▶ **Work instructions**:
Give the listing below again in full, exactly as written.

▶ **Data excerpt**:
====================
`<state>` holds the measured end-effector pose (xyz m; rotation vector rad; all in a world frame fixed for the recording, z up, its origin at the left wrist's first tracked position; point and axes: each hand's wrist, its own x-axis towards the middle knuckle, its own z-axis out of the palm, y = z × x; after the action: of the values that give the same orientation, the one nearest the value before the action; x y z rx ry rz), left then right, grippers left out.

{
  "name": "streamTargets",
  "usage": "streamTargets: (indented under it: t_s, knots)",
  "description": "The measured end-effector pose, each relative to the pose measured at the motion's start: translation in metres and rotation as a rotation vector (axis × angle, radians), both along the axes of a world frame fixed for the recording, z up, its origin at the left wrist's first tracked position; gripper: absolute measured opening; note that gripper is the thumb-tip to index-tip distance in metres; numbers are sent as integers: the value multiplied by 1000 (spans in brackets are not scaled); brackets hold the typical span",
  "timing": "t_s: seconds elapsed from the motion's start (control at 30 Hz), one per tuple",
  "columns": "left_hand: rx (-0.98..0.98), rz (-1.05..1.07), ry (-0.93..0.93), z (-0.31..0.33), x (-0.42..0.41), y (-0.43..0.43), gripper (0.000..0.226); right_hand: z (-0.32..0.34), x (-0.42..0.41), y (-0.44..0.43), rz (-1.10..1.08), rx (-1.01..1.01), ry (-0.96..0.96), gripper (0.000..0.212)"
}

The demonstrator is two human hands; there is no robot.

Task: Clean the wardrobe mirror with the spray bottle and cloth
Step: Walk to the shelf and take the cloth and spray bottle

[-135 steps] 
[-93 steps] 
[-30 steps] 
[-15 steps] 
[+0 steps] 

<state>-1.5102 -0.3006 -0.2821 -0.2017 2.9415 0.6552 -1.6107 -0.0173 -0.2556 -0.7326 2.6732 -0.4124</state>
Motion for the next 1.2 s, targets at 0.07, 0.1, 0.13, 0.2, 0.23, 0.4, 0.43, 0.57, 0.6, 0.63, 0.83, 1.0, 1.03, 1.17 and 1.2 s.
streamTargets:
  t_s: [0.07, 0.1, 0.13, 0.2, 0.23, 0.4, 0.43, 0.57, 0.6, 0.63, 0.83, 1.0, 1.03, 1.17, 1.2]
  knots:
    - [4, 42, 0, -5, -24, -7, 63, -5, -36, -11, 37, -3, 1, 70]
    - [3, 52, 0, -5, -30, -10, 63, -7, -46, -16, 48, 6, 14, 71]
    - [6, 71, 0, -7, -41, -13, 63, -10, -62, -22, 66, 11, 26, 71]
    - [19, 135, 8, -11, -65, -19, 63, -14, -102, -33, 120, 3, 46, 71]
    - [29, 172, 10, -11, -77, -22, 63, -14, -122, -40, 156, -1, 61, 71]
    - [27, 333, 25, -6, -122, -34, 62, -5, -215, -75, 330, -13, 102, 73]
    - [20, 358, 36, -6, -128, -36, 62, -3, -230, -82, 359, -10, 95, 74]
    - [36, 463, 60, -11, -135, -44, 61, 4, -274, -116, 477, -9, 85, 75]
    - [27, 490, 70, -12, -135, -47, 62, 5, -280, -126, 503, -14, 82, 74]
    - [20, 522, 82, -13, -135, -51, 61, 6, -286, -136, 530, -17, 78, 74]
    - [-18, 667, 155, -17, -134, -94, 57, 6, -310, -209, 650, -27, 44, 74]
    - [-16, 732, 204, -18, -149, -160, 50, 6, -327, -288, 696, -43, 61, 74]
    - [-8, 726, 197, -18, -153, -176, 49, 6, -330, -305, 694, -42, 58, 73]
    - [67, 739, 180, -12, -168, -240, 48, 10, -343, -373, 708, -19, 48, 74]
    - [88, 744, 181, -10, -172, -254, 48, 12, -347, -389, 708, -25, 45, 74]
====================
▶ **Exercise output**:
`<state>` holds the measured end-effector pose (xyz m; rotation vector rad; all in a world frame fixed for the recording, z up, its origin at the left wrist's first tracked position; point and axes: each hand's wrist, its own x-axis towards the middle knuckle, its own z-axis out of the palm, y = z × x; after the action: of the values that give the same orientation, the one nearest the value before the action; x y z rx ry rz), left then right, grippers left out.

{
  "name": "streamTargets",
  "usage": "streamTargets: (indented under it: t_s, knots)",
  "description": "The measured end-effector pose, each relative to the pose measured at the motion's start: translation in metres and rotation as a rotation vector (axis × angle, radians), both along the axes of a world frame fixed for the recording, z up, its origin at the left wrist's first tracked position; gripper: absolute measured opening; note that gripper is the thumb-tip to index-tip distance in metres; numbers are sent as integers: the value multiplied by 1000 (spans in brackets are not scaled); brackets hold the typical span",
  "timing": "t_s: seconds elapsed from the motion's start (control at 30 Hz), one per tuple",
  "columns": "left_hand: rx (-0.98..0.98), rz (-1.05..1.07), ry (-0.93..0.93), z (-0.31..0.33), x (-0.42..0.41), y (-0.43..0.43), gripper (0.000..0.226); right_hand: z (-0.32..0.34), x (-0.42..0.41), y (-0.44..0.43), rz (-1.10..1.08), rx (-1.01..1.01), ry (-0.96..0.96), gripper (0.000..0.212)"
}

The demonstrator is two human hands; there is no robot.

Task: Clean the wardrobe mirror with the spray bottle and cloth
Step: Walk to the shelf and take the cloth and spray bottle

[-135 steps] 
[-93 steps] 
[-30 steps] 
[-15 steps] 
[+0 steps] 

<state>-1.5102 -0.3006 -0.2821 -0.2017 2.9415 0.6552 -1.6107 -0.0173 -0.2556 -0.7326 2.6732 -0.4124</state>
Motion for the next 1.2 s, targets at 0.07, 0.1, 0.13, 0.2, 0.23, 0.4, 0.43, 0.57, 0.6, 0.63, 0.83, 1.0, 1.03, 1.17 and 1.2 s.
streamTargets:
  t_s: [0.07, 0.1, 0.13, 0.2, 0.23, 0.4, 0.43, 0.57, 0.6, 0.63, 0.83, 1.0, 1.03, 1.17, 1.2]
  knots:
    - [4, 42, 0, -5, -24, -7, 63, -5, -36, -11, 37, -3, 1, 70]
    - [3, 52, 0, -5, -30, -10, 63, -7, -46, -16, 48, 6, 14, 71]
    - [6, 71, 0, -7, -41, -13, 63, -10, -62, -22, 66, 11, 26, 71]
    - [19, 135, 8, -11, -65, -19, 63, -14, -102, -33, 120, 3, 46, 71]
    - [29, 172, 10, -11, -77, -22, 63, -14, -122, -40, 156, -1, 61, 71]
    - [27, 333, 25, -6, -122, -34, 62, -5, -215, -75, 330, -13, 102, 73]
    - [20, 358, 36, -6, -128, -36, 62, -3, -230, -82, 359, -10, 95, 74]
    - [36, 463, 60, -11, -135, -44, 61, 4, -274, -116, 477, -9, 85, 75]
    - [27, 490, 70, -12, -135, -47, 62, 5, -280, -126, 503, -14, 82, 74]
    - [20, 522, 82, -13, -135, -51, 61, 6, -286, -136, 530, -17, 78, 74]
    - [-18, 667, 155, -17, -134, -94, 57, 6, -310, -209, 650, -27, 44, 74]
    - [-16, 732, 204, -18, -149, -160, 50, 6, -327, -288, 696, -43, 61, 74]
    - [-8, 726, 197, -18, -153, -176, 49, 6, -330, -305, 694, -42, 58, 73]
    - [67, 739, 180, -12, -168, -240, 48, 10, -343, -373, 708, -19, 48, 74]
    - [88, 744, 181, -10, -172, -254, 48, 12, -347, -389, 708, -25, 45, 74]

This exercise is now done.